(Saved entries)
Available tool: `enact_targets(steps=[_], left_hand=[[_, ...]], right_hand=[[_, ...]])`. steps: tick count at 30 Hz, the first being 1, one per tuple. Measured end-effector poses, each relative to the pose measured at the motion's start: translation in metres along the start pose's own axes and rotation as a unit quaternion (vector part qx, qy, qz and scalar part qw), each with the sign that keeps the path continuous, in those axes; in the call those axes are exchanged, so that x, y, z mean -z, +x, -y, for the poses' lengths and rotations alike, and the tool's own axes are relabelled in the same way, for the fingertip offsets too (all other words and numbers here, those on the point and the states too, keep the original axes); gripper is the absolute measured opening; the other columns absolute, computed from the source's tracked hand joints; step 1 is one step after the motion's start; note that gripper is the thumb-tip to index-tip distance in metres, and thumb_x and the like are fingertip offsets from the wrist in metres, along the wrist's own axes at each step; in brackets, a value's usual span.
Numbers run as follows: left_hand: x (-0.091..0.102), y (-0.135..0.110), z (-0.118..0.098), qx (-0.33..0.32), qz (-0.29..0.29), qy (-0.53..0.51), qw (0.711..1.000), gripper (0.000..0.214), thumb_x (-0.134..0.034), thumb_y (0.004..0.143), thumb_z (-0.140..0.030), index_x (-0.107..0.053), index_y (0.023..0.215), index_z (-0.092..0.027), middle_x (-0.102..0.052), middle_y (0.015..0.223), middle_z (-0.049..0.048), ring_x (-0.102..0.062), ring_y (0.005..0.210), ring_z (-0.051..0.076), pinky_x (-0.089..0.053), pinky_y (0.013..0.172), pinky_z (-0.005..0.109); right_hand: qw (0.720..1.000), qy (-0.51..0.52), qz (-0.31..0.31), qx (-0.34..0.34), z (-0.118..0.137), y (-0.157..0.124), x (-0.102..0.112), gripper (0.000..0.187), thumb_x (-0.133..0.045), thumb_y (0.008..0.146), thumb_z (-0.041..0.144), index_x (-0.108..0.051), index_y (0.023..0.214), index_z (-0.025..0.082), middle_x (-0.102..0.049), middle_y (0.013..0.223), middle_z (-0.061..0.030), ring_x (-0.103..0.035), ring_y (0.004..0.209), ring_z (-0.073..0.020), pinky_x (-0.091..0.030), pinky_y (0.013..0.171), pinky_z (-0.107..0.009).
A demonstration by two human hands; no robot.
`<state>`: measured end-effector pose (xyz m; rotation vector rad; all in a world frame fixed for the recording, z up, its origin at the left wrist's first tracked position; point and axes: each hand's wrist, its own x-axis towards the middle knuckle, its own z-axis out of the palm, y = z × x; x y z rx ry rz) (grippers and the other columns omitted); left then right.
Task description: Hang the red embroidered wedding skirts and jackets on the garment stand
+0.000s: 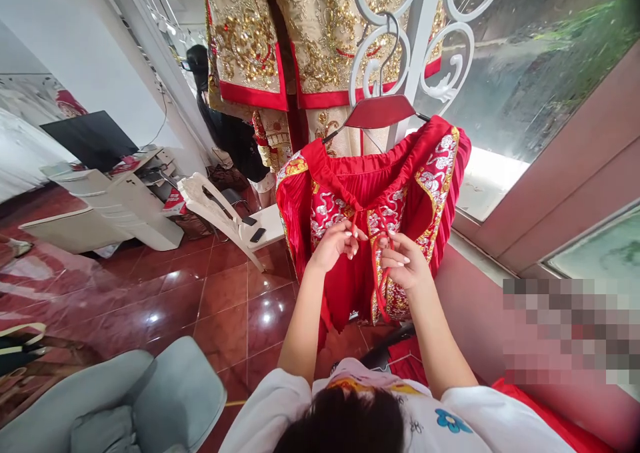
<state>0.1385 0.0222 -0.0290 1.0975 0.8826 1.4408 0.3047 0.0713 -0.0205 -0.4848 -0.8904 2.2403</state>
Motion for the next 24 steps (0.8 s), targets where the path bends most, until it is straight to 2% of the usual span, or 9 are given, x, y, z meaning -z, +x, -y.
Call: enact_targets(steps=[2, 5, 8, 11, 13, 15, 18, 21, 24], left_hand=[[-0.002, -0.002, 0.003, 0.002, 0.003, 0.06, 0.998, 0.02, -0.058, 0.074, -0.035, -0.052, 0.083, -0.017, -0.062, 0.075, 0.0006, -0.055, 0.052, 0.008, -0.04, 0.044, 0.02], [-0.003, -0.003, 0.007, -0.003, -0.007, 0.122, 0.992, 0.026, -0.056, 0.08, -0.039, -0.055, 0.095, -0.017, -0.058, 0.062, -0.0031, -0.058, 0.051, 0.01, -0.044, 0.047, 0.021], [-0.004, 0.0, 0.011, -0.044, -0.021, 0.14, 0.989, 0.03, -0.061, 0.079, -0.042, -0.056, 0.093, -0.016, -0.057, 0.057, -0.0044, -0.055, 0.045, 0.009, -0.044, 0.048, 0.021], [-0.004, 0.003, 0.013, -0.077, -0.035, 0.134, 0.987, 0.031, -0.066, 0.075, -0.042, -0.057, 0.087, -0.015, -0.058, 0.058, -0.0048, -0.051, 0.041, 0.006, -0.042, 0.047, 0.021], [-0.005, 0.004, 0.014, -0.073, -0.044, 0.112, 0.99, 0.034, -0.07, 0.072, -0.042, -0.056, 0.088, -0.015, -0.06, 0.062, -0.0045, -0.05, 0.04, 0.006, -0.041, 0.045, 0.02], [-0.007, 0.004, 0.014, -0.055, -0.041, 0.093, 0.993, 0.041, -0.076, 0.066, -0.04, -0.053, 0.09, -0.016, -0.062, 0.066, -0.004, -0.052, 0.041, 0.006, -0.041, 0.045, 0.02], [-0.008, 0.003, 0.014, -0.046, -0.045, 0.106, 0.992, 0.04, -0.077, 0.065, -0.039, -0.053, 0.087, -0.016, -0.061, 0.066, -0.0046, -0.051, 0.041, 0.005, -0.041, 0.045, 0.019], [-0.008, 0.001, 0.014, -0.051, -0.062, 0.144, 0.986, 0.031, -0.068, 0.075, -0.041, -0.054, 0.086, -0.016, -0.059, 0.06, -0.0051, -0.051, 0.041, 0.005, -0.042, 0.047, 0.02], [-0.009, -0.002, 0.012, -0.033, -0.039, 0.154, 0.987, 0.029, -0.062, 0.08, -0.041, -0.056, 0.091, -0.015, -0.059, 0.056, -0.004, -0.055, 0.043, 0.008, -0.045, 0.051, 0.022]], right_hand=[[0.999, 0.043, -0.02, 0.004, 0.001, 0.001, -0.002, 0.018, -0.066, 0.064, 0.027, -0.052, 0.066, 0.016, -0.062, 0.063, 0.0032, -0.003, 0.038, 0.002, -0.012, 0.032, -0.014], [0.995, 0.075, -0.056, 0.017, -0.002, 0.003, -0.006, 0.013, -0.066, 0.065, 0.023, -0.055, 0.068, 0.016, -0.066, 0.073, 0.0011, -0.005, 0.039, 0.0017, -0.016, 0.032, -0.014], [0.996, 0.051, -0.068, 0.022, -0.007, 0.005, -0.008, 0.016, -0.069, 0.062, 0.023, -0.059, 0.072, 0.016, -0.066, 0.075, 0.0011, -0.008, 0.039, 0.0026, -0.016, 0.033, -0.014], [0.994, -0.011, -0.087, 0.06, -0.015, 0.007, -0.009, 0.023, -0.075, 0.057, 0.025, -0.056, 0.067, 0.016, -0.054, 0.057, 0.0064, -0.014, 0.036, 0.002, -0.014, 0.033, -0.015], [0.986, -0.063, -0.118, 0.103, -0.021, 0.009, -0.01, 0.029, -0.078, 0.055, 0.029, -0.052, 0.062, 0.017, -0.041, 0.046, 0.0092, -0.019, 0.036, 0.0, -0.015, 0.034, -0.016], [0.972, -0.106, -0.156, 0.144, -0.026, 0.01, -0.01, 0.031, -0.079, 0.054, 0.033, -0.053, 0.062, 0.017, -0.034, 0.042, 0.0103, -0.022, 0.036, -0.0014, -0.017, 0.035, -0.018], [0.947, -0.162, -0.2, 0.193, -0.03, 0.012, -0.01, 0.03, -0.077, 0.053, 0.034, -0.057, 0.067, 0.016, -0.043, 0.048, 0.0084, -0.026, 0.039, -0.0019, -0.019, 0.036, -0.019], [0.916, -0.234, -0.234, 0.227, -0.03, 0.011, -0.011, 0.026, -0.073, 0.056, 0.033, -0.058, 0.068, 0.015, -0.05, 0.055, 0.0054, -0.034, 0.042, -0.0035, -0.026, 0.039, -0.02], [0.915, -0.239, -0.234, 0.226, -0.028, 0.011, -0.01, 0.027, -0.072, 0.056, 0.034, -0.054, 0.066, 0.017, -0.054, 0.058, 0.0039, -0.042, 0.042, -0.0057, -0.032, 0.039, -0.021]])
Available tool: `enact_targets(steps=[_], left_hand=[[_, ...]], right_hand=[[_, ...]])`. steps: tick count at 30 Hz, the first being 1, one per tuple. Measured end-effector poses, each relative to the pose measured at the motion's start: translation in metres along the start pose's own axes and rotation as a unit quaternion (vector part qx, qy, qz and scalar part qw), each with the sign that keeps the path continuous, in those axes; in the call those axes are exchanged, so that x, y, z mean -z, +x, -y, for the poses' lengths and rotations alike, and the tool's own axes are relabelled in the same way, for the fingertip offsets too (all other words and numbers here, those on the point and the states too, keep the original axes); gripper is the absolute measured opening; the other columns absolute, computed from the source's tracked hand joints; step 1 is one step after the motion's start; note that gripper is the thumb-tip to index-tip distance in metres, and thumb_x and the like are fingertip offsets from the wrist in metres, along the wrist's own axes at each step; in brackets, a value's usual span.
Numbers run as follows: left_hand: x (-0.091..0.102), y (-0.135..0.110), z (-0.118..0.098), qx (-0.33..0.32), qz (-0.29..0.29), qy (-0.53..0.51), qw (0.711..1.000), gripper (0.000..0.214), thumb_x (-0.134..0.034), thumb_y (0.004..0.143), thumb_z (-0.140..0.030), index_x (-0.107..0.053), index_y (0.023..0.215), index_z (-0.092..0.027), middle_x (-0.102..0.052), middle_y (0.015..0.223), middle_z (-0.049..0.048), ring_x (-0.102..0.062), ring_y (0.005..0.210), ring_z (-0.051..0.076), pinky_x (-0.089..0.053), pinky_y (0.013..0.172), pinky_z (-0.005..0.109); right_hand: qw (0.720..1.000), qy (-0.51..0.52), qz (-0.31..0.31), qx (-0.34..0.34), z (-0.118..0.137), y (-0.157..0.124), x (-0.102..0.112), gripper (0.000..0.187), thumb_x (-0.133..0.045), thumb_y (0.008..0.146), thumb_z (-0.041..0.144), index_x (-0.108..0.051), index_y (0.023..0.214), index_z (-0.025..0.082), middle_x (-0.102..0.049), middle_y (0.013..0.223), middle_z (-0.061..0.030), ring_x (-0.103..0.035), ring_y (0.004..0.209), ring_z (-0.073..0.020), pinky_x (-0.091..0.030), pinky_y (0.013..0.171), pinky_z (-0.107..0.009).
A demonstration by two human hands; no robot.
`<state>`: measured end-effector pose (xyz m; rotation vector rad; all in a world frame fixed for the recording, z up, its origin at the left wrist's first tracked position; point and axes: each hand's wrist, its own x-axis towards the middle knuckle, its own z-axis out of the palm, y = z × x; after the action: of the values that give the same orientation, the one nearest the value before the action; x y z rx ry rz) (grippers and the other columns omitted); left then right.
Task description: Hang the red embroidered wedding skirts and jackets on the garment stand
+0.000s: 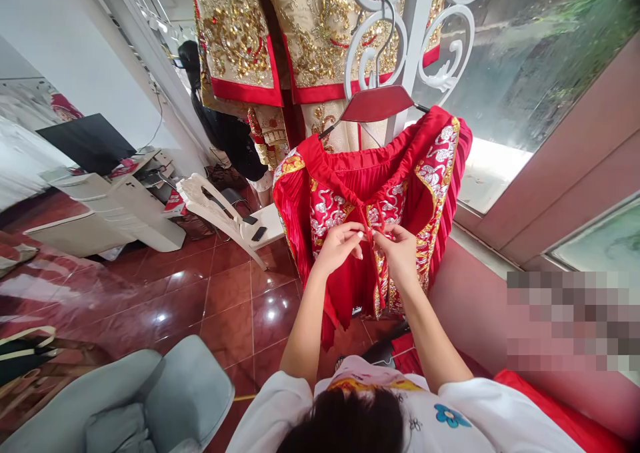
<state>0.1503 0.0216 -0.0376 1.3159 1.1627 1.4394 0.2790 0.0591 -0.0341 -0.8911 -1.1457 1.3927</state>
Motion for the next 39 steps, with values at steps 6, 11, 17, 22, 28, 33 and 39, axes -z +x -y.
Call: enact_targets(steps=[6, 11, 17, 22, 28, 33, 39], left_hand=[[-0.004, 0.001, -0.004, -0.007, 0.014, -0.043, 0.999, 0.029, -0.066, 0.077, -0.037, -0.057, 0.092, -0.014, -0.06, 0.058, -0.0036, -0.055, 0.044, 0.008, -0.045, 0.051, 0.021], [-0.007, 0.005, -0.007, 0.014, 0.02, -0.057, 0.998, 0.038, -0.07, 0.073, -0.034, -0.053, 0.101, -0.015, -0.061, 0.059, -0.0042, -0.055, 0.046, 0.008, -0.046, 0.051, 0.02], [-0.012, 0.009, -0.005, 0.003, -0.065, -0.023, 0.998, 0.032, -0.07, 0.068, -0.026, -0.057, 0.095, -0.015, -0.065, 0.073, 0.0, -0.061, 0.062, 0.01, -0.05, 0.06, 0.022], [-0.021, 0.009, -0.005, -0.117, -0.174, 0.223, 0.952, 0.018, -0.057, 0.076, -0.013, -0.061, 0.093, -0.017, -0.065, 0.087, 0.0051, -0.062, 0.081, 0.015, -0.051, 0.07, 0.025], [-0.024, 0.006, -0.011, -0.109, -0.118, 0.387, 0.908, 0.016, -0.049, 0.079, -0.009, -0.061, 0.086, -0.017, -0.061, 0.088, 0.0057, -0.058, 0.084, 0.017, -0.047, 0.08, 0.031], [-0.024, 0.012, -0.008, -0.056, -0.113, 0.115, 0.985, 0.008, -0.051, 0.079, -0.017, -0.057, 0.075, -0.016, -0.058, 0.074, 0.0008, -0.055, 0.068, 0.012, -0.047, 0.066, 0.024], [-0.013, 0.012, -0.006, 0.026, -0.131, -0.075, 0.988, 0.014, -0.056, 0.078, -0.023, -0.062, 0.088, -0.015, -0.061, 0.074, 0.0014, -0.057, 0.064, 0.011, -0.05, 0.058, 0.023]], right_hand=[[0.997, 0.054, 0.041, -0.035, 0.0, 0.003, -0.001, 0.033, -0.073, 0.052, 0.032, -0.045, 0.062, 0.019, -0.043, 0.047, 0.0086, -0.033, 0.036, -0.0039, -0.023, 0.035, -0.019], [0.999, 0.023, 0.037, 0.001, 0.004, 0.002, 0.0, 0.029, -0.068, 0.055, 0.029, -0.043, 0.067, 0.02, -0.044, 0.055, 0.0081, -0.029, 0.039, -0.0029, -0.022, 0.037, -0.02], [0.998, 0.0, 0.035, 0.052, 0.003, 0.001, 0.003, 0.029, -0.067, 0.063, 0.033, -0.043, 0.072, 0.02, -0.043, 0.062, 0.0067, -0.032, 0.046, -0.0041, -0.027, 0.04, -0.02], [0.997, 0.022, 0.052, 0.054, -0.002, 0.001, 0.002, 0.03, -0.07, 0.064, 0.035, -0.046, 0.072, 0.019, -0.044, 0.062, 0.0069, -0.033, 0.044, -0.0038, -0.026, 0.04, -0.02], [0.997, 0.045, 0.036, 0.049, -0.002, 0.0, 0.004, 0.03, -0.073, 0.063, 0.033, -0.048, 0.072, 0.019, -0.045, 0.058, 0.0077, -0.035, 0.043, -0.0041, -0.027, 0.039, -0.02], [0.995, 0.072, 0.066, 0.019, 0.001, -0.001, 0.008, 0.031, -0.075, 0.063, 0.034, -0.049, 0.073, 0.019, -0.044, 0.056, 0.0083, -0.033, 0.04, -0.0032, -0.025, 0.037, -0.019], [0.992, 0.067, 0.107, -0.01, 0.004, -0.002, 0.009, 0.034, -0.078, 0.059, 0.035, -0.055, 0.078, 0.018, -0.052, 0.06, 0.0069, -0.034, 0.041, -0.0026, -0.027, 0.038, -0.019]])
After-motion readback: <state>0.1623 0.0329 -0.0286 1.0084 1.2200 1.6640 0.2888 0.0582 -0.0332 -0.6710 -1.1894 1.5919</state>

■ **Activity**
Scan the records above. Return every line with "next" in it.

■ **Worked solution**
Motion for the next 24 steps (0.8 s), targets where the path bends most, until it is straight to 2% of the usual span, or 9 are given, x, y, z meaning -z, +x, -y.
Motion for the next 39 steps, with values at steps 6, 11, 17, 22, 28, 33 and 39, axes -z +x -y.

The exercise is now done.